[Assigned task]:
What you output should match the data below exactly.

───── Dataset section

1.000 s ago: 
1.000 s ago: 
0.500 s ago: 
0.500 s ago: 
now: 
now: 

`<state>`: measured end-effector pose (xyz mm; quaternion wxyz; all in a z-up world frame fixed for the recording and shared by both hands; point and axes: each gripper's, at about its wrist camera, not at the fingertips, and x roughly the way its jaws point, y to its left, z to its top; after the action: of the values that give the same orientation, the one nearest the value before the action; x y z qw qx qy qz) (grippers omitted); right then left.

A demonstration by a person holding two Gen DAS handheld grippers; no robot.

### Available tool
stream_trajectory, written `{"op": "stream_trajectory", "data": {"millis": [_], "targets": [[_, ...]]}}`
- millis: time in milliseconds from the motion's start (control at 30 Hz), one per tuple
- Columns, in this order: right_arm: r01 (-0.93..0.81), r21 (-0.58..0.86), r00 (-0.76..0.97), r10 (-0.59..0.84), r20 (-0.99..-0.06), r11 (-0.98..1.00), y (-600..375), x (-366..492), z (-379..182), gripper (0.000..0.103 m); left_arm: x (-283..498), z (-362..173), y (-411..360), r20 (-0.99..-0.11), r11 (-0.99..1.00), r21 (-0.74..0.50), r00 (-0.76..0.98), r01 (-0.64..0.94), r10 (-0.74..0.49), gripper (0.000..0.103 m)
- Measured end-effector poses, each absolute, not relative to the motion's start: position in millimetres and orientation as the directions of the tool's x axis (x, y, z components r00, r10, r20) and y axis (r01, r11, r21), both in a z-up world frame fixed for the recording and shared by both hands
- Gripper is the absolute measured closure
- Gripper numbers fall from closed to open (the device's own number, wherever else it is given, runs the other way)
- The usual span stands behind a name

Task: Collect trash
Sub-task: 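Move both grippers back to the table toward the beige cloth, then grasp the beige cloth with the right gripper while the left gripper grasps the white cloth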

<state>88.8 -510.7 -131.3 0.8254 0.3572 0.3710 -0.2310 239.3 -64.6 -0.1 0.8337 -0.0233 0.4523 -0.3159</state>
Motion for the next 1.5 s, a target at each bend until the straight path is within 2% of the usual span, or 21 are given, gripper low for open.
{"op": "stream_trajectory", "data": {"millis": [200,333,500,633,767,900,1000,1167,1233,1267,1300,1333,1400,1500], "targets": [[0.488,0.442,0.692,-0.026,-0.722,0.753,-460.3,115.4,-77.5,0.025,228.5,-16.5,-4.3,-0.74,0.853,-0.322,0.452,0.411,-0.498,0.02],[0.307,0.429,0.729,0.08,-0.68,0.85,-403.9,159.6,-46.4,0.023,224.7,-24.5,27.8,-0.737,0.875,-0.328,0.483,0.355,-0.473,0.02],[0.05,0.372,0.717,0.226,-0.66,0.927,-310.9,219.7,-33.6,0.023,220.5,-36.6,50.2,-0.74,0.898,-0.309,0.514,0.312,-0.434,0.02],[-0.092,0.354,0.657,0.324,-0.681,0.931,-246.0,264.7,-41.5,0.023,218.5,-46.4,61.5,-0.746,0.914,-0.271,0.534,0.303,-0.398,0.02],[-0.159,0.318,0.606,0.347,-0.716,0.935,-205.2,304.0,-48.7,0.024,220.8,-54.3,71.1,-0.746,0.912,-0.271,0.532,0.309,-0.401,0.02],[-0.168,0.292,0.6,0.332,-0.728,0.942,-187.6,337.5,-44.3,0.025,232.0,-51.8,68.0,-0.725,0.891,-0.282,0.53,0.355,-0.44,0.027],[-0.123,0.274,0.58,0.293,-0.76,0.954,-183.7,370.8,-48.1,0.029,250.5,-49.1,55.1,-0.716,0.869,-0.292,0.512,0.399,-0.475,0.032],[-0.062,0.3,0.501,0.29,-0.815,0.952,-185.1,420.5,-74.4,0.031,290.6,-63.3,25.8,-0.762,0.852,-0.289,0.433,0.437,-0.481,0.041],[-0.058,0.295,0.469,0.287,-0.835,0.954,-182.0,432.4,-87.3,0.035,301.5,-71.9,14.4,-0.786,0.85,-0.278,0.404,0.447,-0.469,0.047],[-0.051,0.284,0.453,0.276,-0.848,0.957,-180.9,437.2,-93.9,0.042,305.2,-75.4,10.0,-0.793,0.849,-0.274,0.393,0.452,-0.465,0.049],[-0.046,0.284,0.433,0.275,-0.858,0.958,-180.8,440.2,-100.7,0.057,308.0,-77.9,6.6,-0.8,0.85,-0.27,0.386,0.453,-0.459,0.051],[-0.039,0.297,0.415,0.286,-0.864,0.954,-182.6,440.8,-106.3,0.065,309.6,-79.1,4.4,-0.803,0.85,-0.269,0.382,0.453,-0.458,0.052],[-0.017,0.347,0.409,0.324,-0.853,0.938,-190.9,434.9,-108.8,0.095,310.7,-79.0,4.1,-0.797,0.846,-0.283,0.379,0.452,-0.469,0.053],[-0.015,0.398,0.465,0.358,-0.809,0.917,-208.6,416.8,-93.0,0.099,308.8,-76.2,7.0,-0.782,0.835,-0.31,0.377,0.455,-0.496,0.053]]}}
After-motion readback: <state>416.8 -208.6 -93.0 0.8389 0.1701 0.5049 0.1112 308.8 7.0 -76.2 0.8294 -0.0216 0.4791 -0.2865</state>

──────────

[Solution to this task]:
1.000 s ago: 
1.000 s ago: 
0.500 s ago: 
0.500 s ago: 
now: 
now: 

`<state>`: measured end-effector pose (xyz mm; quaternion wxyz; all in a z-up world frame fixed for the recording and shared by both hands; point and axes: each gripper's, at about its wrist camera, not at the fingertips, and x roughly the way its jaws point, y to its left, z to its top; after the action: of the values that give the same orientation, the one nearest the value before the action; x y z qw qx qy qz) (grippers omitted); right then left.

A demonstration by a person holding two Gen DAS handheld grippers; no robot.

### Available tool
stream_trajectory, written `{"op": "stream_trajectory", "data": {"millis": [_], "targets": [[_, ...]]}}`
- millis: time in milliseconds from the motion's start (control at 30 Hz), one per tuple
- Columns, in this order: right_arm: r01 (-0.93..0.81), r21 (-0.58..0.86), r00 (-0.76..0.97), r10 (-0.59..0.84), r20 (-0.99..-0.06), r11 (-0.98..1.00), y (-600..375), x (-366..492), z (-379..182), gripper (0.000..0.103 m); left_arm: x (-283..498), z (-362..173), y (-411..360), r20 (-0.99..-0.11), r11 (-0.99..1.00), r21 (-0.74..0.50), r00 (-0.76..0.98), r01 (-0.64..0.94), r10 (-0.74..0.49), gripper (0.000..0.103 m)
- Measured end-effector poses, each absolute, not relative to the motion's start: position in millimetres and orientation as the directions of the tool's x axis (x, y, z components r00, r10, r20) and y axis (r01, r11, r21), both in a z-up world frame fixed for the recording and shared by both hands
- Gripper is the absolute measured closure
- Gripper numbers fall from closed to open (the device's own number, wherever else it is given, runs the other way)
- The usual span stands behind a name

Task: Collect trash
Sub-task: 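Move both grippers back to the table toward the beige cloth, then grasp the beige cloth with the right gripper while the left gripper grasps the white cloth
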
<state>88.8 -510.7 -131.3 0.8254 0.3572 0.3710 -0.2310 239.3 -64.6 -0.1 0.8337 -0.0233 0.4523 -0.3159</state>
Motion for the next 1.5 s, a target at each bend until the straight path is within 2% of the usual span, or 21 are given, gripper low for open.
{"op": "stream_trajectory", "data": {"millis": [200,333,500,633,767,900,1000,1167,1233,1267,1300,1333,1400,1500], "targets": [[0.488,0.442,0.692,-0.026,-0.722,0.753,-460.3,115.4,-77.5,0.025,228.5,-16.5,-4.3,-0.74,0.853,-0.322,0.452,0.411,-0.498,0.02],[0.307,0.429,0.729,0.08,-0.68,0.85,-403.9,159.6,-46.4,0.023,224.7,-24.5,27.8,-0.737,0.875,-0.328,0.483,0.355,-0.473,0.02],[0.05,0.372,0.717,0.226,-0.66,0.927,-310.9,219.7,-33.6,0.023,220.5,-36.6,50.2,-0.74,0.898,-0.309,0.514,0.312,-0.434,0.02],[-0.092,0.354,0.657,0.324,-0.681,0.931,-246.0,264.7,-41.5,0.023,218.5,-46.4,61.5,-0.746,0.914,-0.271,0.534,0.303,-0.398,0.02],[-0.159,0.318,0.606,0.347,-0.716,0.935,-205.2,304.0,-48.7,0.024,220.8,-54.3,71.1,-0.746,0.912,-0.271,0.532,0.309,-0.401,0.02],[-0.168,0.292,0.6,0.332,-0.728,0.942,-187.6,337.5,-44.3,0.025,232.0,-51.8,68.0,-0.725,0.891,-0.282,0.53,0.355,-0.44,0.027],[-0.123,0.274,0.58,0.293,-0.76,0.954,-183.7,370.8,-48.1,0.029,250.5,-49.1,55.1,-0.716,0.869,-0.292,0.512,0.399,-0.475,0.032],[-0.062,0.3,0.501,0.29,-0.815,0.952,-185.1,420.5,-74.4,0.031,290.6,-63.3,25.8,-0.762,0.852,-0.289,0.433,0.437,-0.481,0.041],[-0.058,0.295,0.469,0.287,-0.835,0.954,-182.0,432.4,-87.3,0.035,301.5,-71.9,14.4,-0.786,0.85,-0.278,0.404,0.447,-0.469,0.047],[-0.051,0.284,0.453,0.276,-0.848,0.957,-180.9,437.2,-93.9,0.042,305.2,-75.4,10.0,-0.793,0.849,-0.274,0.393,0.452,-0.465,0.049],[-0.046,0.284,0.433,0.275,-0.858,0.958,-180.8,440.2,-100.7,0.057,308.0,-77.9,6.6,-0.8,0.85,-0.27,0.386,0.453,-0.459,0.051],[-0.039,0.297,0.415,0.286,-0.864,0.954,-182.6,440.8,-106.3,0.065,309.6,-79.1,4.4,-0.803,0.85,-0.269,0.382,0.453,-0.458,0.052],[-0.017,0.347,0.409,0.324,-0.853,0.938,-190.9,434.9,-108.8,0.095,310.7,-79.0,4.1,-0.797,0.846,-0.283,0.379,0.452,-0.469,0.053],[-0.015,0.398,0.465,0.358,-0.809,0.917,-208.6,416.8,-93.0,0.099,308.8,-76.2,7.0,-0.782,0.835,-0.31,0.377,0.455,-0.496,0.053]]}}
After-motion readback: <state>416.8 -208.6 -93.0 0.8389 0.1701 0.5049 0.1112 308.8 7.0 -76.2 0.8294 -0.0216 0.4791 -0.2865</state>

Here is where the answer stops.